These folks go without a big piece of their skull for several months. If you're paying attention, that means... yes... there's not a whole lot protecting their brains. As you could imagine most of them wear helmets during this time. Also, some of them actually have the piece of their own skull surgically placed inside their abdomen so that the skull tissues can be kept alive before the get their skull surgically put back in!
Working with these patients gave us a unique opportunity as cognitive neuroscientists. Most of my research uses EEG to examine attention and memory processes. One of the things about EEG is that you can't accurately locate where in the brain something is happening, but you can know when it happens with excellent accuracy. However, because these patients literally have a window onto the brain we can get a much better idea of where the signal we're recording is coming from. And, for a variety of reasons, the signal quality is better over this window.
Our lab does a lot of work with humans who have had electrodes surgically implanted directly onto their brains (I'll write a more in-depth post about this topic in the near future when one of my papers on this topic is published).
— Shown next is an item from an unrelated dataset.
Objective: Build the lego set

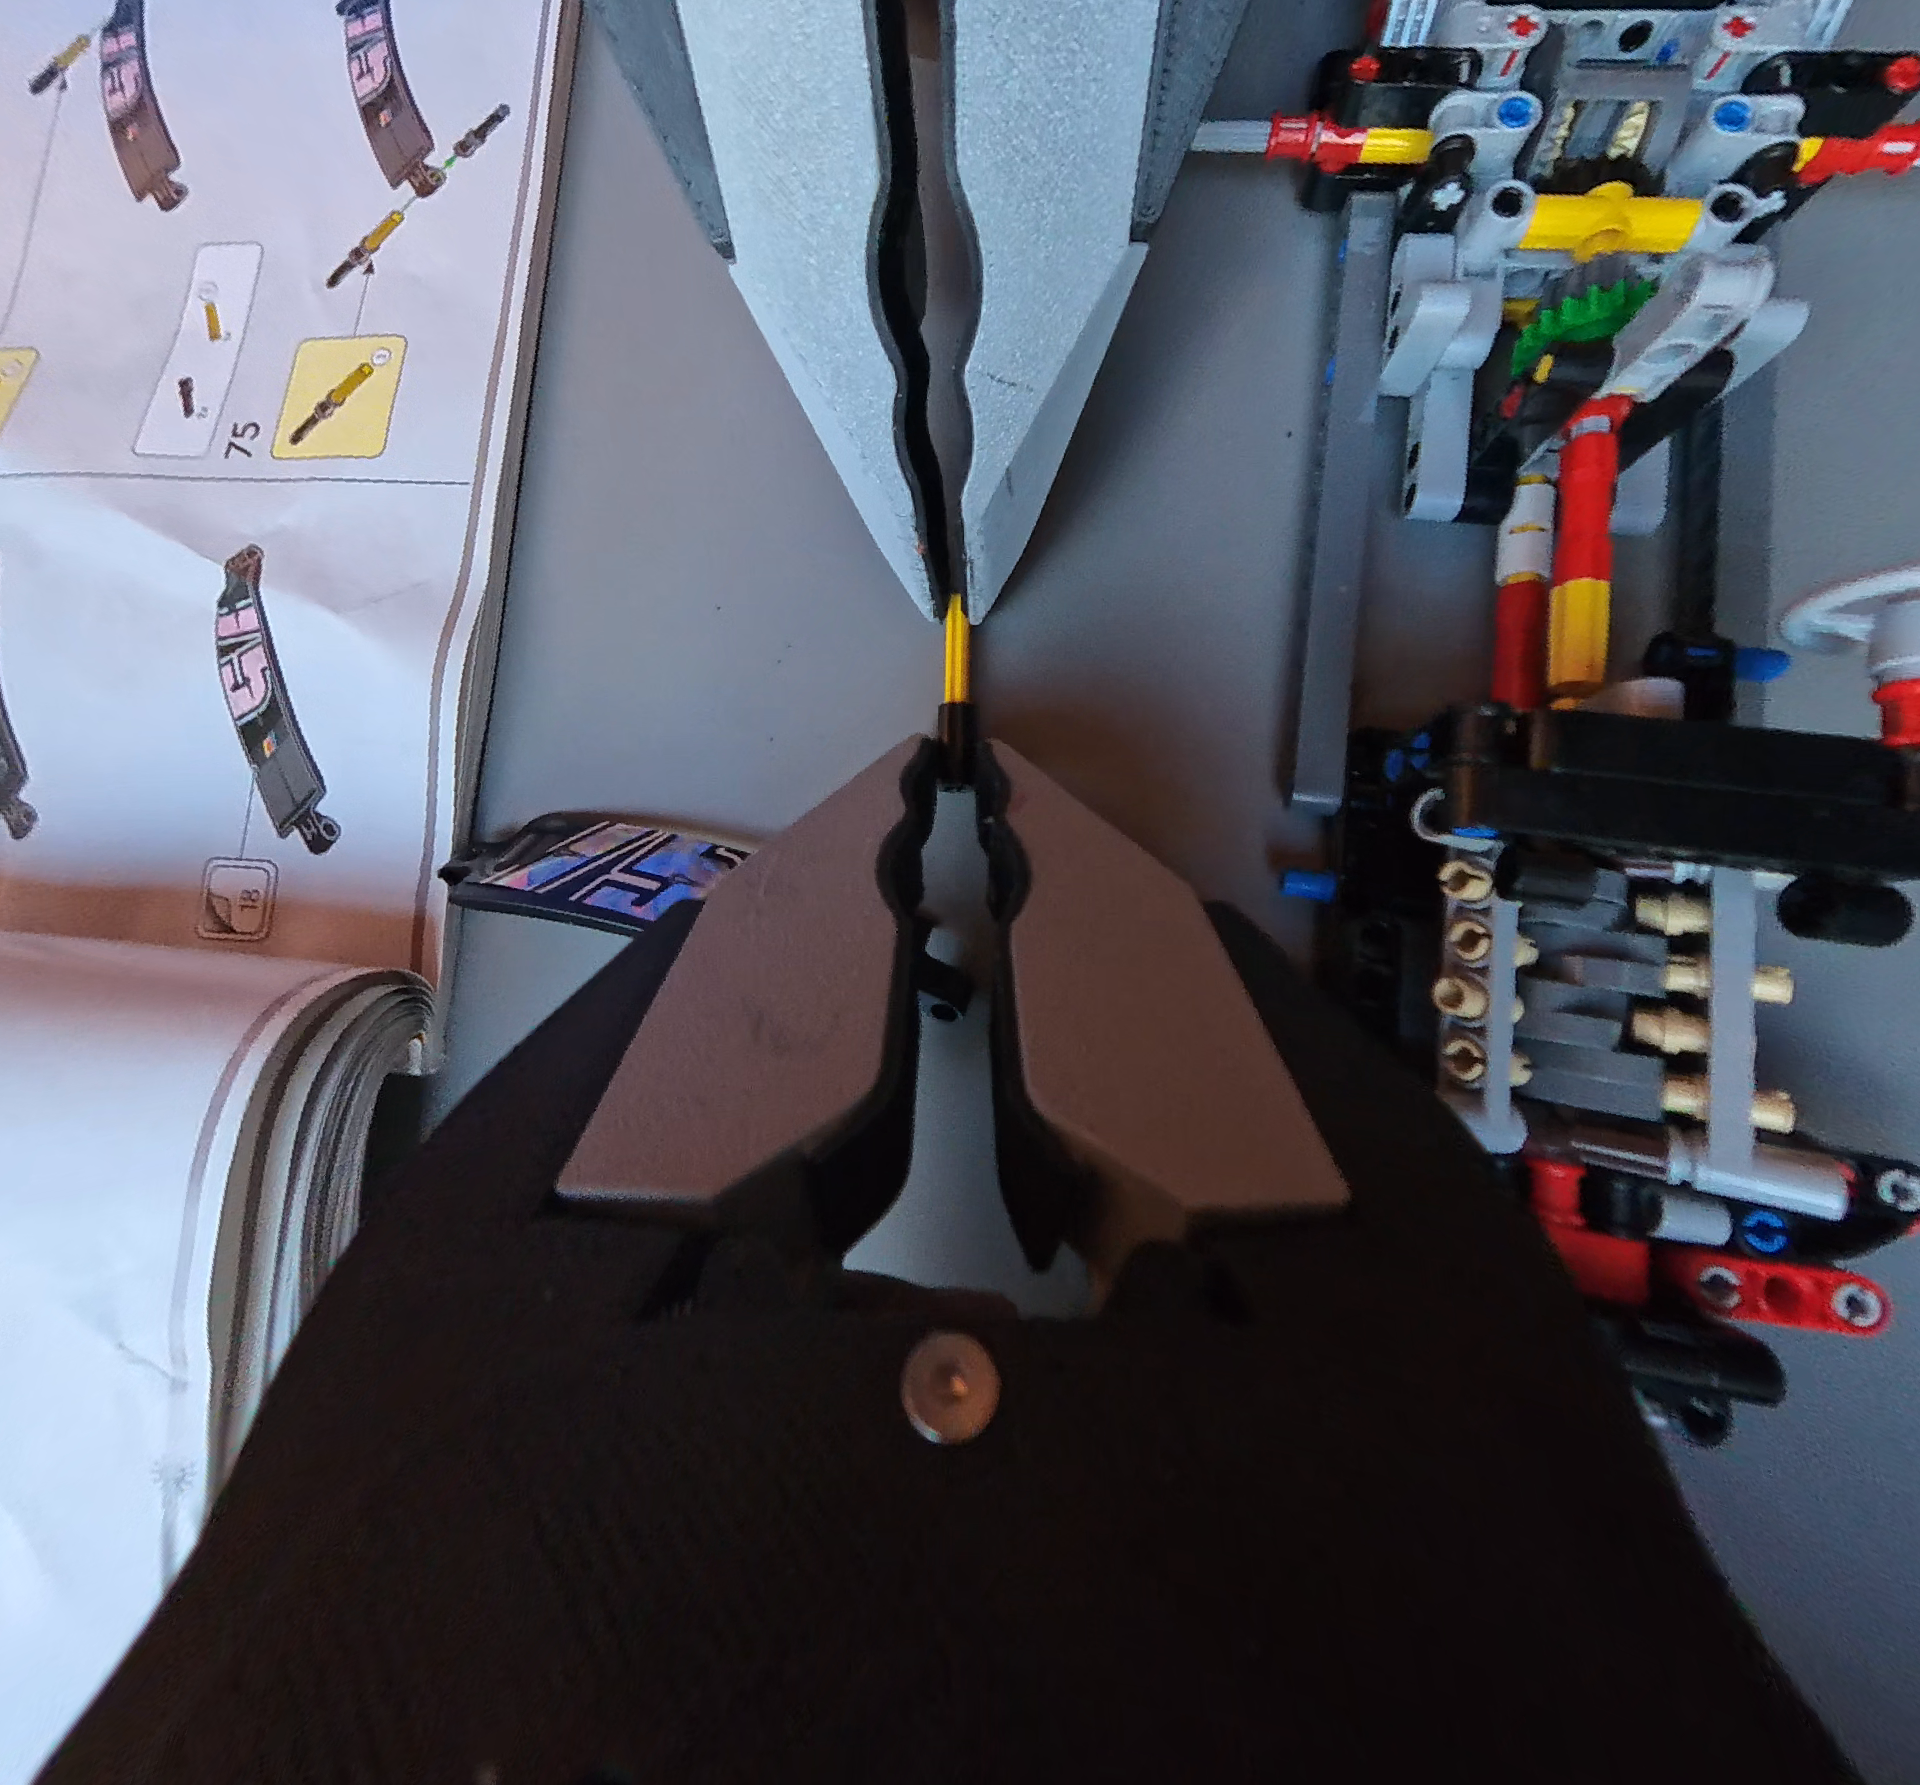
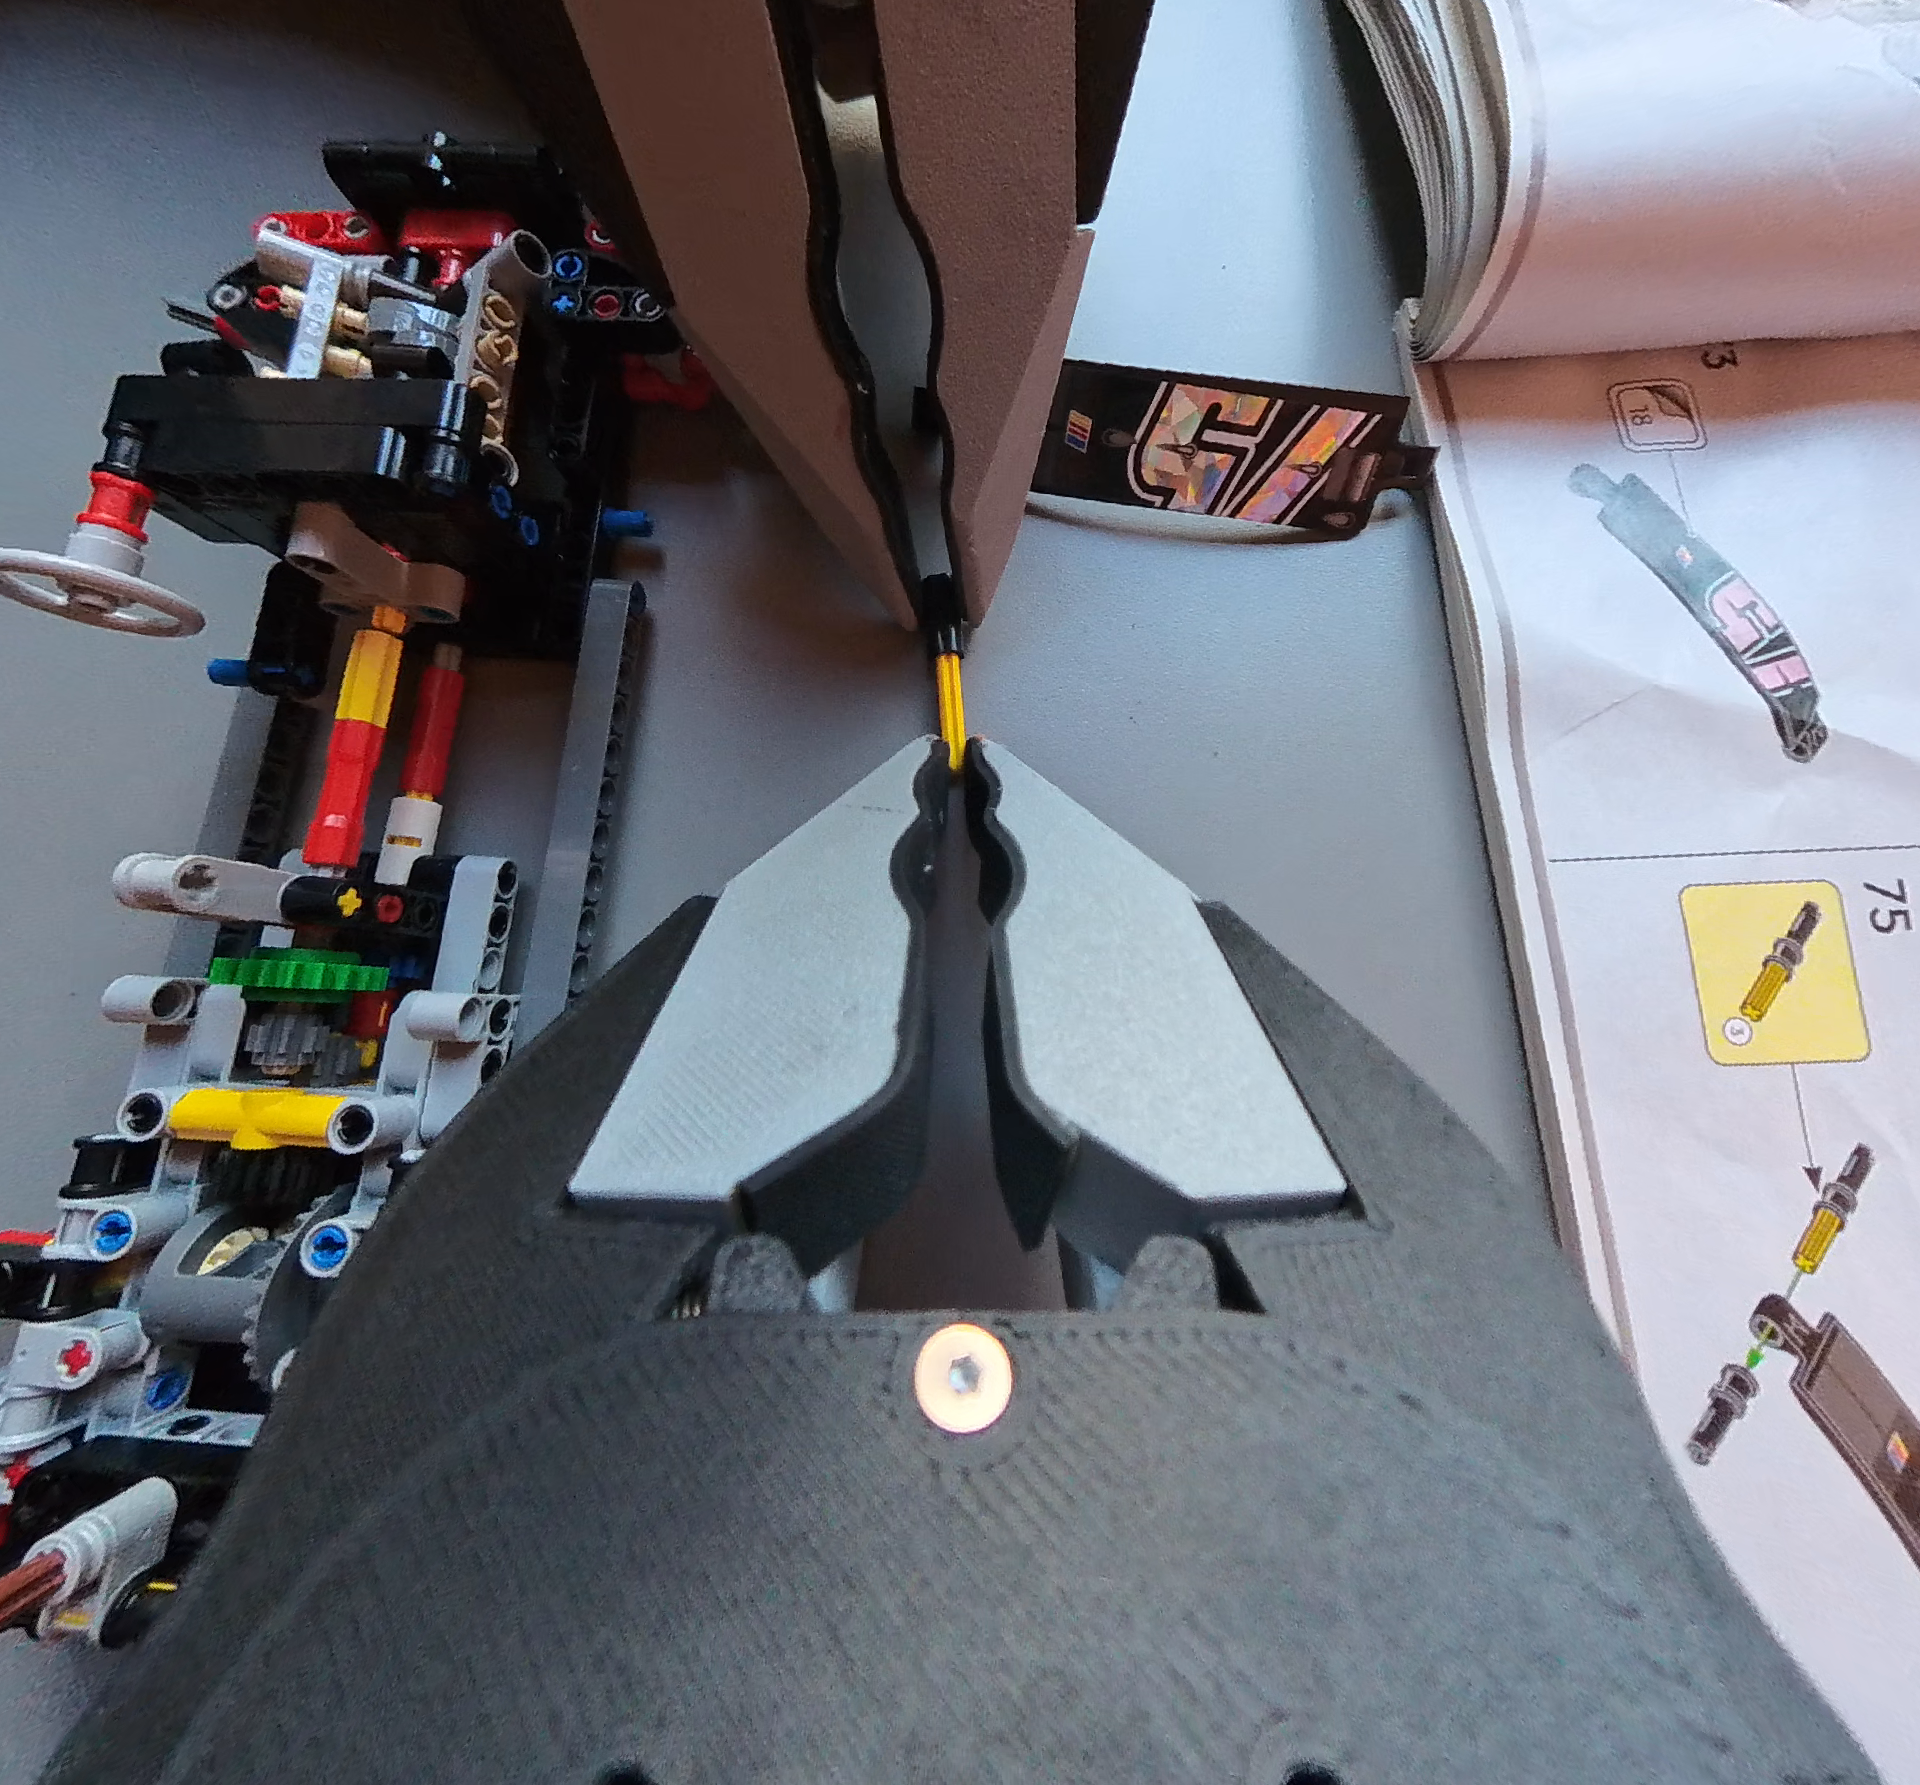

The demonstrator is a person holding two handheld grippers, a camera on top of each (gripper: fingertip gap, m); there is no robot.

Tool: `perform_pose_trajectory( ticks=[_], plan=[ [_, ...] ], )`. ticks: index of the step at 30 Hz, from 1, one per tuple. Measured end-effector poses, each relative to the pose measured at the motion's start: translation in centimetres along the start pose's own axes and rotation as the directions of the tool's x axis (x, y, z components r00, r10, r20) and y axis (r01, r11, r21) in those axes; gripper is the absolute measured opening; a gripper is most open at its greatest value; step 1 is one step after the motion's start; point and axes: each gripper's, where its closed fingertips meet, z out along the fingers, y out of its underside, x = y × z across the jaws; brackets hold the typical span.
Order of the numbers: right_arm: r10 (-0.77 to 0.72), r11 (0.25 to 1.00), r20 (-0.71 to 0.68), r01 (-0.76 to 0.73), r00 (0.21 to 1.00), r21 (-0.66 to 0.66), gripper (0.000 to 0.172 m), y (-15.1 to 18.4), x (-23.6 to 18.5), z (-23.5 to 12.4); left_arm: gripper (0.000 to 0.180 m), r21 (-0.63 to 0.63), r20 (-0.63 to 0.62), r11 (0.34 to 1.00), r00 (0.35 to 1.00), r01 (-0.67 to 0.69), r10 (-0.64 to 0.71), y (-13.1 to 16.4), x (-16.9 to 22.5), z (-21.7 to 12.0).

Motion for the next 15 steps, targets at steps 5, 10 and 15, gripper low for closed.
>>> perform_pose_trajectory(
  ticks=[5,10,15],
  plan=[
    [0.030,0.999,-0.009,-0.031,0.999,-0.010,0.001,-0.08,0.12,0.07,0.004,-0.053,0.010,0.998,1.000,0.027,-0.026,0.10,-0.12,-0.01],
    [0.024,0.998,-0.051,-0.026,0.998,-0.048,0.001,-0.14,0.17,0.18,0.004,-0.096,0.039,0.995,0.999,0.026,-0.022,0.16,-0.15,-0.04],
    [0.008,0.998,-0.070,-0.013,0.998,-0.067,0.001,-0.19,0.16,0.25,0.004,-0.121,0.030,0.989,0.996,0.081,-0.078,0.22,-0.15,-0.05]
  ],
)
Because of this I see a lot of really clean data from the intracranial recordings that looks much better than the data we see in normal scalp EEG. So we decided to try and quantify these differences to a certain extent, and thus ran this study.
So in this paper we set out to quantify how the brain signals we record in EEG are different between the side of the head with the skull and the side of the head without. And because the signal quality is better, we can do a few cool things with it... like predicting when a person squeezes their hand just by looking at the brain signal.
It was a fun project, but a bit tricky to run.